Hari berikutnya pangeran kecil datang.
“Sebaiknya setiap hari kau datang pada waktu yang sama,”
kata si rubah. “Misalnya saja, jika kau datang pada pukul empat sore, sejak
pukul tiga aku sudah mulai senang. Makin dekat waktu pertemuan kita, makin
senang aku. Pukul empat aku akan mulai resah dan cemas; aku akan menyadari nilai
kebahagiaan! Tetapi jika kau muncul sembarang waktu, aku tak akan pernah tahu
kapan harus mulai menyiapkan hatiku untukmu… Kita semua memerlukan ritual.”
“Apa artinya ritual?” Tanya pangeran kecil.
“Itu juga sesuatu yang sering diabaikan,” kata si rubah.

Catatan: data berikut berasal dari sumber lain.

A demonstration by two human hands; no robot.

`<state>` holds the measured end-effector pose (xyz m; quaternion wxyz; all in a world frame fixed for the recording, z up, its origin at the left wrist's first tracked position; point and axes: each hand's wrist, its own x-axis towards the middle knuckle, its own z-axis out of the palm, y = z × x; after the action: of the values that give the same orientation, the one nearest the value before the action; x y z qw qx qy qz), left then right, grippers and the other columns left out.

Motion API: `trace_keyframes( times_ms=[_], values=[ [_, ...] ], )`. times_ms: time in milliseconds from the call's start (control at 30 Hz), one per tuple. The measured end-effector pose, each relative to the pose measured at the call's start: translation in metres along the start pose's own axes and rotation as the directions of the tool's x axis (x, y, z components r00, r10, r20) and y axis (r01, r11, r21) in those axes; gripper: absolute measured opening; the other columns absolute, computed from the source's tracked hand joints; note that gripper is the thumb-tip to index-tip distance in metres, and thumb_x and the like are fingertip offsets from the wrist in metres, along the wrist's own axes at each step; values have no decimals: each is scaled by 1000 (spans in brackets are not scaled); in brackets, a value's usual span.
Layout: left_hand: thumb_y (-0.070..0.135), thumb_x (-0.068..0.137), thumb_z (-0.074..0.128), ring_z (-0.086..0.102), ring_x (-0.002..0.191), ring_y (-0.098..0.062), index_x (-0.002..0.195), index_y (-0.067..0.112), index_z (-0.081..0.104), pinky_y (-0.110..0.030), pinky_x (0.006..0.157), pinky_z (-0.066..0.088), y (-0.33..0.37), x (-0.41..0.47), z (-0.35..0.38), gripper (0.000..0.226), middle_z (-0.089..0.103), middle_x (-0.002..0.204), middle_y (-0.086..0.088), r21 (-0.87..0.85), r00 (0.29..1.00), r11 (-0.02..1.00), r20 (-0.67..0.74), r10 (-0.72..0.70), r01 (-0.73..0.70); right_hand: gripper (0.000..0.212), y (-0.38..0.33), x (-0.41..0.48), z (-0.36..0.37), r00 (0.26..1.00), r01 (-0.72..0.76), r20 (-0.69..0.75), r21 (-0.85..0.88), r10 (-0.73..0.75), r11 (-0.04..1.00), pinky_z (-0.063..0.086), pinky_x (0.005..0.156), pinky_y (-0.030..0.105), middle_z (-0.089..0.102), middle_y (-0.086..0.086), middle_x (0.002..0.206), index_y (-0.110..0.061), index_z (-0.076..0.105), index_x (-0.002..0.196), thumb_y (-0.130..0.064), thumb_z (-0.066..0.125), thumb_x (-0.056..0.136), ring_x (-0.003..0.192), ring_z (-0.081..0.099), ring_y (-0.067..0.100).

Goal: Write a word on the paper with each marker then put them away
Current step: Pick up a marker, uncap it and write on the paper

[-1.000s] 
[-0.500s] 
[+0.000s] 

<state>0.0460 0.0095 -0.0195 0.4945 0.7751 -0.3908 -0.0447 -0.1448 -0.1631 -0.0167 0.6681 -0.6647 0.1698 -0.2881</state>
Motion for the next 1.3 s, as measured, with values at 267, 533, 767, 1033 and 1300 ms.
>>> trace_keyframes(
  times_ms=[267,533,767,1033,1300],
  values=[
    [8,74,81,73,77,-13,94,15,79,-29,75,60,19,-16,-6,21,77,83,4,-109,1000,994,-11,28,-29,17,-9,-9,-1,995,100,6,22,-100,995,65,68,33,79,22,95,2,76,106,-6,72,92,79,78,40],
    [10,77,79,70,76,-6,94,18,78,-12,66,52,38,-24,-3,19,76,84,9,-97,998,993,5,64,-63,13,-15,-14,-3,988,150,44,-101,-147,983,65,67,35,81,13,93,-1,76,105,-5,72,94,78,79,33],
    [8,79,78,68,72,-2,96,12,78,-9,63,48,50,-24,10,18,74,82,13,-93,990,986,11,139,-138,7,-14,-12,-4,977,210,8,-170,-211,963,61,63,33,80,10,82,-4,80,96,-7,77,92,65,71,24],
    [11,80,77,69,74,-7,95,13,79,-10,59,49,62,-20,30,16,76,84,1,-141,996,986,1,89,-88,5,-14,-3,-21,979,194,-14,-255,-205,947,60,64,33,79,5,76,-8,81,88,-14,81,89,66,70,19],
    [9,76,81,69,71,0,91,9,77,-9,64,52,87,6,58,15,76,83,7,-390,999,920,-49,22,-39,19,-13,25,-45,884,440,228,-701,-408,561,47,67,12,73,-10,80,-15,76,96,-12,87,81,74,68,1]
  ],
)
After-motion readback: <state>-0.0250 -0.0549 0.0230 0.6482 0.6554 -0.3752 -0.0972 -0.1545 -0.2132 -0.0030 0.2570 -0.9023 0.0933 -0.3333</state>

“Rituallah yang membuat satu hari berbeda dari hari-hari lainnya, satu jam
berbeda dari jam-jam lainnya. Ada ritual, misalna, diantara para pemburuku.
Pada hari Kamis mereka berdansa dengan gadis-gadis desa. Maka hari Kamis adalah
hari yang luar biasa menyenangkan bagiku! Aku bisa berjalan-jalan sampai ke
kebun anggur. Jika para pemburu itu berdansa pada hari apa saja, semua hari
akan sama, dan aku tak akan pernah punya hari libur.”